第6話 そもそも国の借金は誰に対して返すのか?
そろそろ私が経済の勉強を始めるきっかけとなった素朴な質問である「そもそも国の借金って誰に対して返せばいいんだっけ」について書く。
まず、国の借金という書き方が非常に怪しい表現なのだが、もう少し厳密に書けば「国債の発行残高」である。ここまでは少し調べればわかることだ。市民感覚に基づいて考えれば借金は債権者に対して返すものなので、借金を返す相手は「国債の保有者」となるだろう。だが、国債は市場に出回っているのだが、一般人が直接政府に国債を換金しろと訴えることはなく、市中銀行や証券会社に国際を持っていけば換金してくれる。そして、市中銀行は国債を日本銀行に引き取ってもらえるので(日本銀行は引き取った国債分の銀行の当座預金残高を増やせば良い)、市中銀行が債権者として政府に借金を返せと訴えることはありえない。

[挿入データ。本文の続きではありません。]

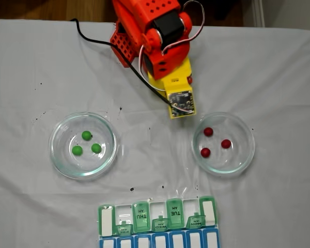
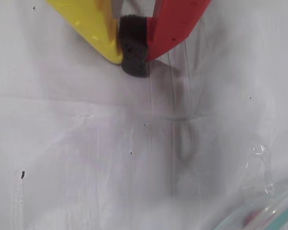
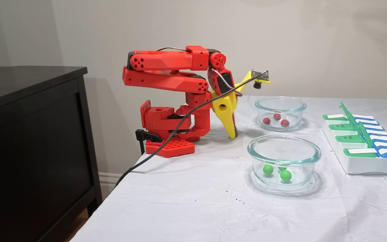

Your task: Sort medicines into box.

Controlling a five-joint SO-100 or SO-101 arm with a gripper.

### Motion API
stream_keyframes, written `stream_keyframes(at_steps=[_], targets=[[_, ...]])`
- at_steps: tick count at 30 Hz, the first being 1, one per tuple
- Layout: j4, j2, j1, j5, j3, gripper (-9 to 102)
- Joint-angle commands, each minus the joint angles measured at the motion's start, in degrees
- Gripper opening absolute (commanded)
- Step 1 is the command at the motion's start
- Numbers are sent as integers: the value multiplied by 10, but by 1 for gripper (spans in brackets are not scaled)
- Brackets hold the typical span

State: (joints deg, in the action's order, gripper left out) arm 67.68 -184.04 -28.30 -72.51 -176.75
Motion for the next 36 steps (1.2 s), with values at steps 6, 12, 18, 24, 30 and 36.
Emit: stream_keyframes(at_steps=[6, 12, 18, 24, 30, 36], targets=[[-9, 2, 36, 187, 69, 0], [24, 2, 35, 257, 202, 0], [-51, 3, 47, 263, 239, 0], [-112, 4, 62, 328, 273, 0], [-137, 72, 44, 392, 337, 0], [-125, 242, 30, 444, 477, 0]])
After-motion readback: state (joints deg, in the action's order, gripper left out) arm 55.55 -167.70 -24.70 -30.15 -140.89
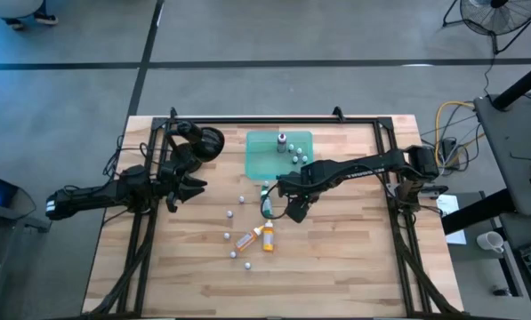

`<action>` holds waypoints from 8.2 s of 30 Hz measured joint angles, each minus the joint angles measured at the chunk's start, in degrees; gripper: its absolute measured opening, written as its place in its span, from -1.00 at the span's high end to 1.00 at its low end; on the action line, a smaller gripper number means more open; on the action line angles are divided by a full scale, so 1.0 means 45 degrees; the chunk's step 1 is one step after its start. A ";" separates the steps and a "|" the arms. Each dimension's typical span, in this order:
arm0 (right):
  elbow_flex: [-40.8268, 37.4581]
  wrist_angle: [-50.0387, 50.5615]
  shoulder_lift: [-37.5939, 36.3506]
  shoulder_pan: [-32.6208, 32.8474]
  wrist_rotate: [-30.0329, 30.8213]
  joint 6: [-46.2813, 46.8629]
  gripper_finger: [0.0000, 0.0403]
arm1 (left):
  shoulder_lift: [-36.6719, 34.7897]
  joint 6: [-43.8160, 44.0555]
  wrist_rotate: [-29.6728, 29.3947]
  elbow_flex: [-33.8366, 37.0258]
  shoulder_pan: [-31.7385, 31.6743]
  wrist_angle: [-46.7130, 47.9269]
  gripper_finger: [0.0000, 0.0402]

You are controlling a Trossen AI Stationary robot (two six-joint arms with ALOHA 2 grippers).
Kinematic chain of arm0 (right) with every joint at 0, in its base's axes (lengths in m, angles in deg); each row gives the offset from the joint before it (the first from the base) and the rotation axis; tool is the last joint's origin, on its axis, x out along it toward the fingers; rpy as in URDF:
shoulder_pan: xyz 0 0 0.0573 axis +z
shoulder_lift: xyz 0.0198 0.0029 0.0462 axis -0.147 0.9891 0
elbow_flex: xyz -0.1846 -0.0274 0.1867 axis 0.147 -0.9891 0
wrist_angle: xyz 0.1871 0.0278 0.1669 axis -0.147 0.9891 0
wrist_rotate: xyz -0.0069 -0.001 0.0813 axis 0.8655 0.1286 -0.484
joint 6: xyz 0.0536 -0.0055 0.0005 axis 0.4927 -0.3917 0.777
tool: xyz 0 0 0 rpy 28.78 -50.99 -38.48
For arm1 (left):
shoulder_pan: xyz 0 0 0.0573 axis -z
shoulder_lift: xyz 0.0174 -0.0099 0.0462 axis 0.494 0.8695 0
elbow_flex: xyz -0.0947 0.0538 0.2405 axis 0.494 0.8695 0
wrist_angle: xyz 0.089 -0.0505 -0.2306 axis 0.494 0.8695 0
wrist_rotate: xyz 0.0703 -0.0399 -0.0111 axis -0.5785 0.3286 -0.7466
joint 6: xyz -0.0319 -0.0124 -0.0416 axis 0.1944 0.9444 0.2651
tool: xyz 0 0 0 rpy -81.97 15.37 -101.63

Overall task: Pick & Place food coloring
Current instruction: Put the big orange food coloring bottle into the bin, then put the small blue food coloring bottle into the bin

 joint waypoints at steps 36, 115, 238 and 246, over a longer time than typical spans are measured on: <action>0.4687 0.1444 0.0000 -0.2370 0.2041 -0.1090 0.47 | -0.0005 0.0005 0.0000 -0.0002 0.0009 0.0000 0.47; 0.4852 0.1987 0.0779 -0.2811 -0.3423 -1.1942 0.04 | 0.0000 0.0001 0.0000 0.0001 -0.0001 0.0000 0.47; 0.4658 -0.2578 0.5197 -0.1137 0.3535 1.0443 0.37 | -0.0002 0.0002 -0.0002 0.0002 0.0010 0.0000 0.47; 0.4658 -0.2627 0.5197 -0.1141 0.3530 1.0448 0.51 | -0.0001 0.0001 -0.0001 -0.0001 -0.0005 0.0000 0.47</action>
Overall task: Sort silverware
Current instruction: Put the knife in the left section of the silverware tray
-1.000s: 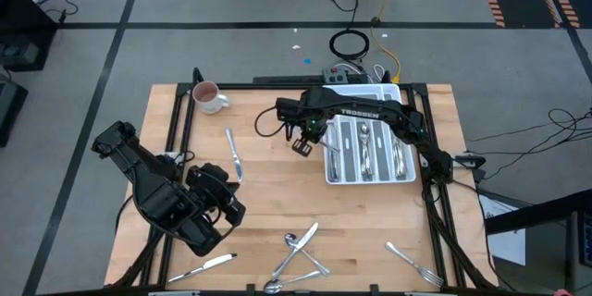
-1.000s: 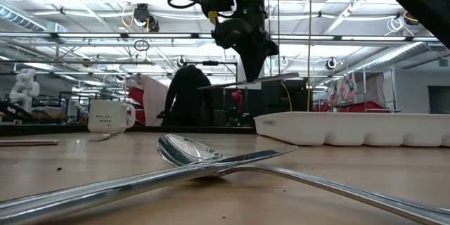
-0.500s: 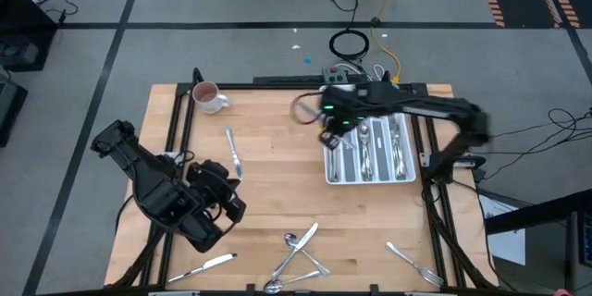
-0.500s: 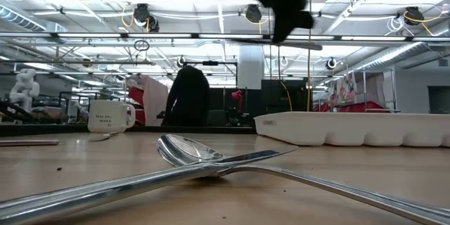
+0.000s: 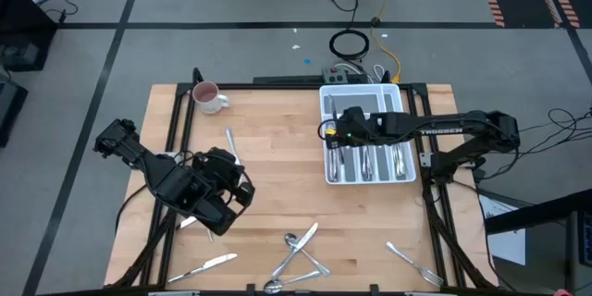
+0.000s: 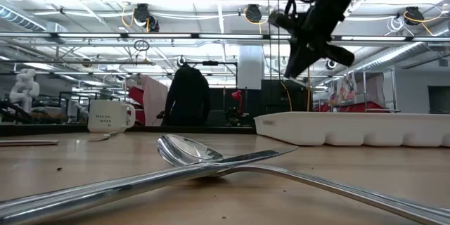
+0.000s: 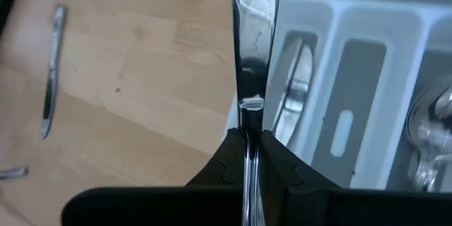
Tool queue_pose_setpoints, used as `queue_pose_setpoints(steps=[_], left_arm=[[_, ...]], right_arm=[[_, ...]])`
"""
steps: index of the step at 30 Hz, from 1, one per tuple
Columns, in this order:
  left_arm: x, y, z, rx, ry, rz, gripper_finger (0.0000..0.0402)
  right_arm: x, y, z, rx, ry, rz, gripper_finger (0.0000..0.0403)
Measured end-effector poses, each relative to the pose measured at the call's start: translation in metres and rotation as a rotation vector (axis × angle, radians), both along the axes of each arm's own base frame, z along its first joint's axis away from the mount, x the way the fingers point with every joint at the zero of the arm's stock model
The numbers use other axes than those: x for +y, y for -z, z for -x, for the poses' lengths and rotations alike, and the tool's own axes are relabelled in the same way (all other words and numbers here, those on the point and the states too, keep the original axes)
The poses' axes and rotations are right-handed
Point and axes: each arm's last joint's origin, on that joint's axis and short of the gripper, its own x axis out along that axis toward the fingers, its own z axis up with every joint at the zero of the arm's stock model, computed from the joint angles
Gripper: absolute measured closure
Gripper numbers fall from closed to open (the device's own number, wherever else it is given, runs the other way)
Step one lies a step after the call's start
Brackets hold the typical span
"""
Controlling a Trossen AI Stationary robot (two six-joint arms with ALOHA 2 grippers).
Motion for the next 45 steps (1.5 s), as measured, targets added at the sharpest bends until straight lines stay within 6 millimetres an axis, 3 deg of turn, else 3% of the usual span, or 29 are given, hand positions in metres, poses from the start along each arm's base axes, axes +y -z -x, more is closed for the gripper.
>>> queue_pose_setpoints(steps=[11,20,29,34,39,45], left_arm=[[0.004,0.0,-0.002,0.002,-0.016,-0.001,0.0389],[0.004,0.0,-0.002,0.008,-0.009,-0.006,0.0389],[0.004,0.0,-0.002,0.016,0.001,-0.012,0.0389],[0.004,0.0,-0.002,0.016,0.002,-0.012,0.0389],[0.004,0.0,-0.002,0.031,0.016,-0.011,0.0389],[0.005,0.0,-0.003,0.066,0.051,-0.028,0.0389]], right_arm=[[0.014,0.054,-0.007,0.027,0.066,-0.101,0.0403],[0.015,0.064,-0.013,0.023,0.049,-0.141,0.0403],[0.016,0.091,-0.023,0.078,0.042,-0.217,0.0403],[0.016,0.096,-0.024,0.09,0.064,-0.232,0.0402],[0.016,0.096,-0.024,0.103,0.02,-0.213,0.0377],[0.02,0.089,-0.025,0.118,-0.142,-0.212,0.031]])
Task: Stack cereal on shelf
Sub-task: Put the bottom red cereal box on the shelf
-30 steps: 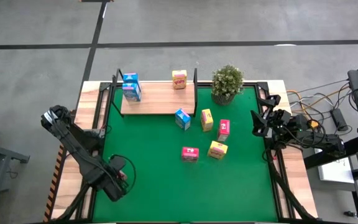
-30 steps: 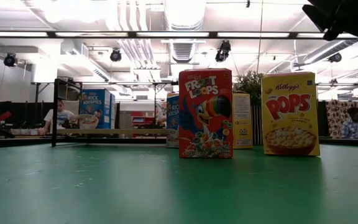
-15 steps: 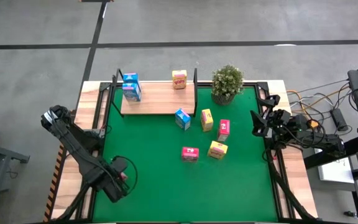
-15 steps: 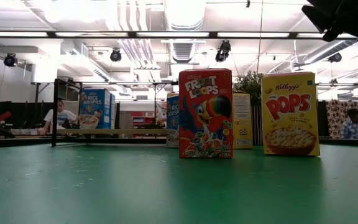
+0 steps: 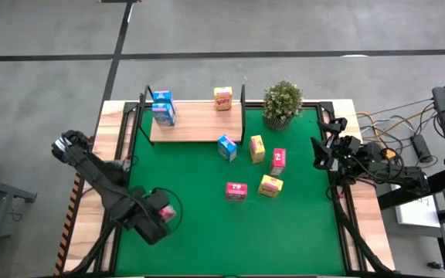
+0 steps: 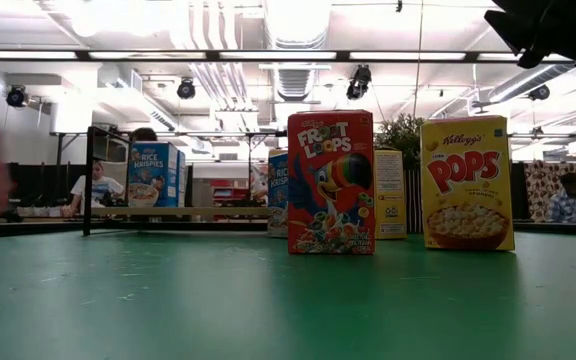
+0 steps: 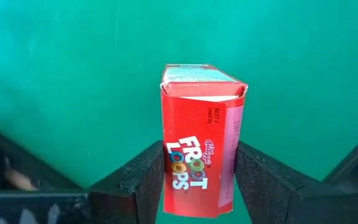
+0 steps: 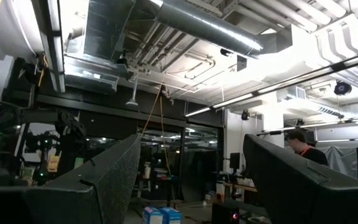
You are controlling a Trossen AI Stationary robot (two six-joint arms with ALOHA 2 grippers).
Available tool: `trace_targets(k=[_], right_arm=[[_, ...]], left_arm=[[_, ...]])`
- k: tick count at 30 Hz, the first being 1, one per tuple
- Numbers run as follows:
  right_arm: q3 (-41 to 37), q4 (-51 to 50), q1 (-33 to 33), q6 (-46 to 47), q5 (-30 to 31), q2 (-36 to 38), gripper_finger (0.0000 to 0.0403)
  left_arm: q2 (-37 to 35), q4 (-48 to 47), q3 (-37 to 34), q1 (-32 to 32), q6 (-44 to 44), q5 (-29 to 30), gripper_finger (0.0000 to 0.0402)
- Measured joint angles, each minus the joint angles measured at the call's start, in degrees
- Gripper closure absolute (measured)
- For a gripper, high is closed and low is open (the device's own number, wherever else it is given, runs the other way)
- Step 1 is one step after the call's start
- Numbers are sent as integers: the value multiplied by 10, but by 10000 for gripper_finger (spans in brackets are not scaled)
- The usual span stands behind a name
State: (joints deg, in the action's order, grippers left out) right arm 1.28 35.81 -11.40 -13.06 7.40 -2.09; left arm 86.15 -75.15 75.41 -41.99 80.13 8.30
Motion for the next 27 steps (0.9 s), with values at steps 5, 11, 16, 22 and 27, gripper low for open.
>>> trace_targets(k=[5, 11, 16, 22, 27], right_arm=[[0, 0, 0, 0, 0, 0, 129], [0, -3, 0, -1, 0, 0, 129], [0, -4, 0, -2, 0, 0, 129], [0, -4, 0, 0, 0, 0, 129], [0, -4, 0, -3, 0, 0, 129]], left_arm=[[0, 15, 20, 64, -139, 25, 233], [0, 14, 56, 158, -362, 32, 233], [0, 0, 91, 251, -545, 32, 233], [0, -10, 146, 380, -756, 32, 233], [9, -14, 203, 503, -907, 32, 233]])
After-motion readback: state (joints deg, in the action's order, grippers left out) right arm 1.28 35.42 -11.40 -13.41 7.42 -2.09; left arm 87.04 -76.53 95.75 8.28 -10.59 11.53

ここが、先日書いたギリシャとの大きな違いであり、ギリシャの場合は中央銀行がEUの中央銀行であり、政府とは完全に独立した外国の組織であるが、日本銀行は政府の子会社である。市民感覚で見るとかなり違和感があるのだが、国債はぐるぐる回って消えるのである。(注:バランスシート上はこのまま負債が積み上がっていくが、新たに政府の国債を引き受けて紙幣を発行するので(借換債)、その分で負債は相殺されていく。)
結論としては「国の借金は返す相手がいない」のである。